Task instructions — Consider the listing below. Extract exactly the lines from the line containing "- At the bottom" to the line containing "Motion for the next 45", both included.

Extracted data —
#####
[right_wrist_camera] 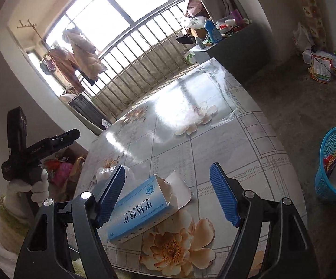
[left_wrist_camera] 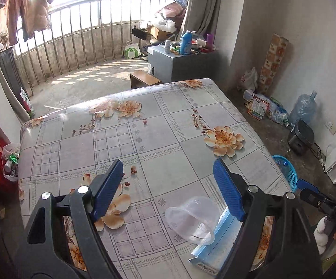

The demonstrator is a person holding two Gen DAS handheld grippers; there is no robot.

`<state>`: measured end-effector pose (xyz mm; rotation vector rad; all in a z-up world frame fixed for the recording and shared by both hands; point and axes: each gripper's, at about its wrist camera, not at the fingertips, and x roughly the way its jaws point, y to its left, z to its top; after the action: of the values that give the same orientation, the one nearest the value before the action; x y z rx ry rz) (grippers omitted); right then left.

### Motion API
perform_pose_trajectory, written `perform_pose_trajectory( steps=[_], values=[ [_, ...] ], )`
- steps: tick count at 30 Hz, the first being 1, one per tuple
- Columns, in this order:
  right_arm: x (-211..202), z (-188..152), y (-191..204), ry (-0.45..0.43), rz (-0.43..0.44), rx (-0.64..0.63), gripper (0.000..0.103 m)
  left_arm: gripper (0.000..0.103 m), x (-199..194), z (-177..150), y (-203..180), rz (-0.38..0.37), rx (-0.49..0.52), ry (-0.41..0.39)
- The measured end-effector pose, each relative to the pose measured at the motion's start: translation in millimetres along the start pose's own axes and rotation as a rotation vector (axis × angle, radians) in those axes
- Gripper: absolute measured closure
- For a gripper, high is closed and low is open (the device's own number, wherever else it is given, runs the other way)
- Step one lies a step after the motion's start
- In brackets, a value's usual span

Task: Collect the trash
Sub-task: 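Move both tools back to the table toward the clear lid and blue box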

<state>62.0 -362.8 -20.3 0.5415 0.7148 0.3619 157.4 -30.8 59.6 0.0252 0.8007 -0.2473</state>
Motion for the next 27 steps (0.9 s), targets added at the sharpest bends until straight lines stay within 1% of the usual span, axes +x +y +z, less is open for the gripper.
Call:
perform_pose_trajectory(
  steps=[3,6,12,16,20,21,22,23,25,27],
  values=[
    [6,1,14,0.022,0.023,-0.018,0.029,0.028,-3,-18,22,0.023,-0.047,0.003],
    [14,-2,31,0.044,0.041,-0.042,0.029,0.028,-3,-36,41,0.013,-0.099,0.02],
    [34,-4,70,0.098,0.053,-0.127,0.03,0.028,-1,-66,63,0.009,-0.14,0.035],
    [54,-4,94,0.14,0.035,-0.185,0.03,0.028,3,-82,70,-0.011,-0.155,0.047],
    [82,-10,114,0.199,-0.024,-0.243,0.03,0.028,7,-93,75,-0.023,-0.156,0.044],
    [88,-11,120,0.209,-0.038,-0.262,0.03,0.028,8,-95,76,-0.027,-0.157,0.043],
    [94,-12,125,0.216,-0.054,-0.281,0.035,0.028,9,-97,76,-0.032,-0.158,0.043],
    [100,-13,129,0.225,-0.071,-0.295,0.038,0.028,11,-99,77,-0.037,-0.161,0.046],
    [110,-14,135,0.243,-0.1,-0.313,0.046,0.028,14,-102,79,-0.049,-0.167,0.049],
    [117,-16,141,0.252,-0.141,-0.346,0.051,0.028,18,-104,81,-0.063,-0.174,0.053]
  ],
)
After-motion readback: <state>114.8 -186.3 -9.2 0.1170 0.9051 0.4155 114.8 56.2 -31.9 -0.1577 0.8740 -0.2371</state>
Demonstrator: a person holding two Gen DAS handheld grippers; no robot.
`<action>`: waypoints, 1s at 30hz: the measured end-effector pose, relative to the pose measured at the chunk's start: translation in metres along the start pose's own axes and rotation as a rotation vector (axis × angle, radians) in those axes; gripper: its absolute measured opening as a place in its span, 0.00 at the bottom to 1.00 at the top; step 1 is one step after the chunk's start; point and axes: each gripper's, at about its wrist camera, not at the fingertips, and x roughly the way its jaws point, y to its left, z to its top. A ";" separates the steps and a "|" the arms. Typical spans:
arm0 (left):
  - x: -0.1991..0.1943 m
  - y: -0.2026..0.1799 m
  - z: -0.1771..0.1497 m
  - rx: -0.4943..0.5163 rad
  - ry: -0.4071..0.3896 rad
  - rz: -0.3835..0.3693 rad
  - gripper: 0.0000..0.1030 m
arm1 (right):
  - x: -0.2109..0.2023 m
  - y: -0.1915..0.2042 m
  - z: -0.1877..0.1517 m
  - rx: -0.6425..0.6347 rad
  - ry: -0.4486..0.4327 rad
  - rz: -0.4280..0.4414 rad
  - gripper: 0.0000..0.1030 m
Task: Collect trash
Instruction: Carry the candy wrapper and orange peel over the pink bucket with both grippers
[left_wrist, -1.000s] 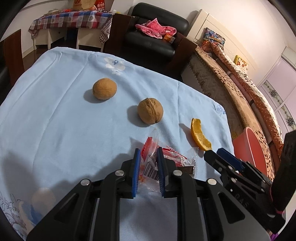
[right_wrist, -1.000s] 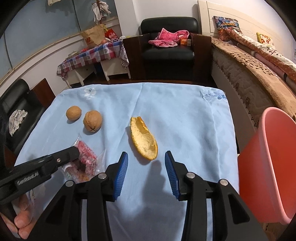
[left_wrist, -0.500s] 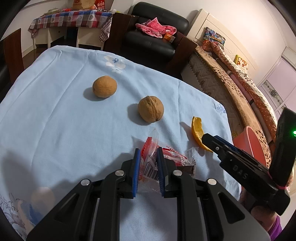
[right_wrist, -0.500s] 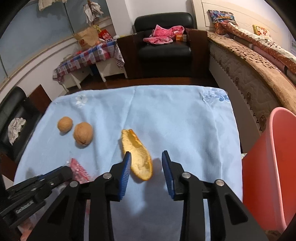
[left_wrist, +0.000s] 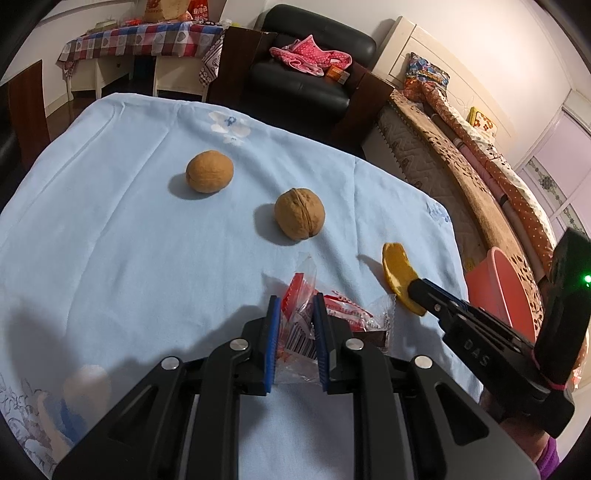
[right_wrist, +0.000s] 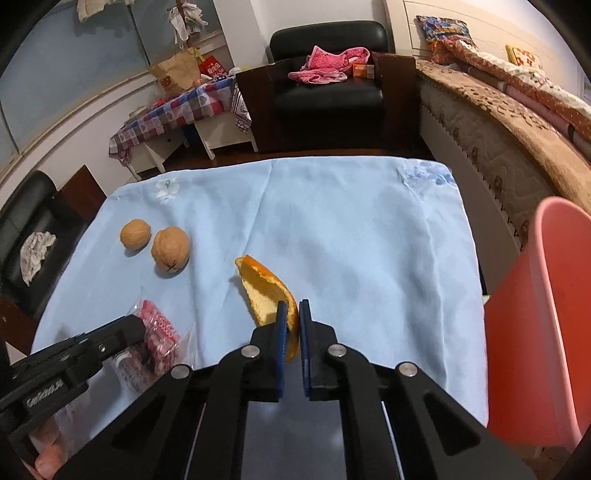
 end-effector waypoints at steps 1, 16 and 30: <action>0.000 -0.001 -0.001 0.002 0.000 0.001 0.16 | -0.003 -0.002 -0.002 0.004 -0.001 0.001 0.06; -0.014 -0.029 -0.007 0.066 -0.016 -0.006 0.16 | -0.065 -0.012 -0.025 0.010 -0.059 0.027 0.05; -0.031 -0.080 -0.009 0.166 -0.050 -0.063 0.16 | -0.111 -0.056 -0.034 0.094 -0.129 -0.006 0.05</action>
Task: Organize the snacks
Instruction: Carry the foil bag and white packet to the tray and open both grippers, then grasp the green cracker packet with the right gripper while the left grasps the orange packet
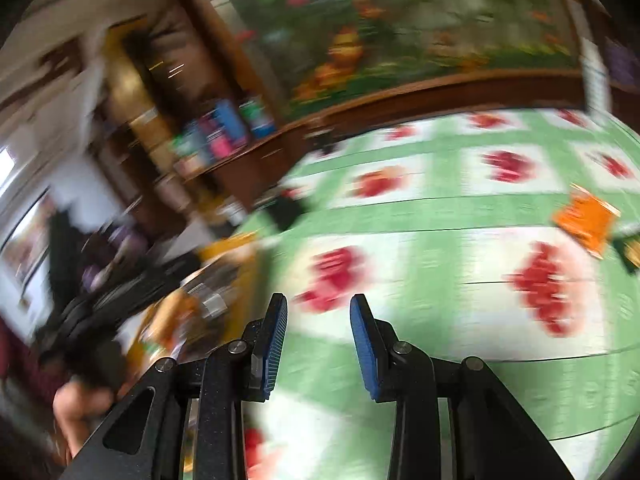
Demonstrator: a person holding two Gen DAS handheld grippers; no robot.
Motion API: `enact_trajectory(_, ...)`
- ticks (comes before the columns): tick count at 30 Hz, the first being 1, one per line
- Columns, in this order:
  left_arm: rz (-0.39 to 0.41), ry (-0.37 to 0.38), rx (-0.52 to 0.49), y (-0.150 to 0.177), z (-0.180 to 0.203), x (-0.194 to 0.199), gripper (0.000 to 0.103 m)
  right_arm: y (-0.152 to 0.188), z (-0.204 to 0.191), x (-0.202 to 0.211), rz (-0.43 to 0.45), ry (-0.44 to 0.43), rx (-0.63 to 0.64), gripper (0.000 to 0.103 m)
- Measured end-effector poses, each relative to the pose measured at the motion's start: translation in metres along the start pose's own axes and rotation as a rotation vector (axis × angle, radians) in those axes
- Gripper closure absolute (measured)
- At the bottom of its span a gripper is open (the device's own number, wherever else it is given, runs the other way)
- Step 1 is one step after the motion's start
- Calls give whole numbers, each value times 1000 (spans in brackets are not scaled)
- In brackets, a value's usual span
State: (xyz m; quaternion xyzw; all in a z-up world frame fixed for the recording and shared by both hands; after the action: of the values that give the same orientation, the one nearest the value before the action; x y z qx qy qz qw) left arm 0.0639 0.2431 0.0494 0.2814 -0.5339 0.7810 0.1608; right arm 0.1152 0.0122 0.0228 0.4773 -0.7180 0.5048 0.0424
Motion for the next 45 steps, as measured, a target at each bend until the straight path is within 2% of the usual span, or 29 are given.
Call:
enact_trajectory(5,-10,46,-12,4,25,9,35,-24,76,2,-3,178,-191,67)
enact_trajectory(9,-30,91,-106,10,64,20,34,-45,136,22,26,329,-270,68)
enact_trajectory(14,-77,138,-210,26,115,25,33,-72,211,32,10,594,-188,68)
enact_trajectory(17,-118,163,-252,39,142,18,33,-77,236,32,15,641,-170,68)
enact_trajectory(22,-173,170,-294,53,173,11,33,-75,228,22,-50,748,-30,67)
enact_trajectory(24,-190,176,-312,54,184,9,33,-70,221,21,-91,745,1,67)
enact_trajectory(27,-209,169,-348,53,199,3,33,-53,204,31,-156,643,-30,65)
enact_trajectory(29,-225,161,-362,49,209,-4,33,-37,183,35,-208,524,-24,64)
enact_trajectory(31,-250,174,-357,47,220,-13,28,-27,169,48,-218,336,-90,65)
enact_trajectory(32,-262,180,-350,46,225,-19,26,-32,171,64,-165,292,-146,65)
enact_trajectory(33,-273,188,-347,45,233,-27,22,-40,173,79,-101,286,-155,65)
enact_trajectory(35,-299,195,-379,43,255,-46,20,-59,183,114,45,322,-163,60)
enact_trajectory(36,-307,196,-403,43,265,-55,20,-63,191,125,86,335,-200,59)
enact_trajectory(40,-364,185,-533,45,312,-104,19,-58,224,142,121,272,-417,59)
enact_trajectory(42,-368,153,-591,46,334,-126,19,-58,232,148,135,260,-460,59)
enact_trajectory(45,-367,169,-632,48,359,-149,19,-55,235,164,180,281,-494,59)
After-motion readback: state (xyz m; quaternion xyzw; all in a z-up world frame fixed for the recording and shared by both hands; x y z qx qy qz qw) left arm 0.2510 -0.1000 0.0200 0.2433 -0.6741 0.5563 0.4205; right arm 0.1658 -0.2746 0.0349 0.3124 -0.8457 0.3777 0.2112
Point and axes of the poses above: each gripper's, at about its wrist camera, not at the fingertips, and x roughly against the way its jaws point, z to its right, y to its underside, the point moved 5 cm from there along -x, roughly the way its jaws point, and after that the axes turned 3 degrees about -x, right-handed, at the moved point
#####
Finished exercise —
- At the bottom of its span a gripper is open (the device's own number, wherever else it is given, runs the other way)
- Step 1 is one step after the motion's start
- Calls give whole numbers, each value times 1000 (spans in brackets are not scaled)
- In brackets, a value's usual span
State: (xyz m; quaternion xyzw; all in a z-up world frame fixed for the recording and shared by both hands; after the action: of the values that give the same orientation, the one nearest the value before the action; x y z qx qy qz qw) left arm 0.0639 0.2431 0.0494 0.2814 -0.5339 0.7810 0.1608; right arm 0.1152 0.0122 0.0228 0.4773 -0.7180 0.5048 0.0424
Motion for the next 45 steps, as measured, a target at each bend until the straight path is within 2% of the usual span, or 29 are given.

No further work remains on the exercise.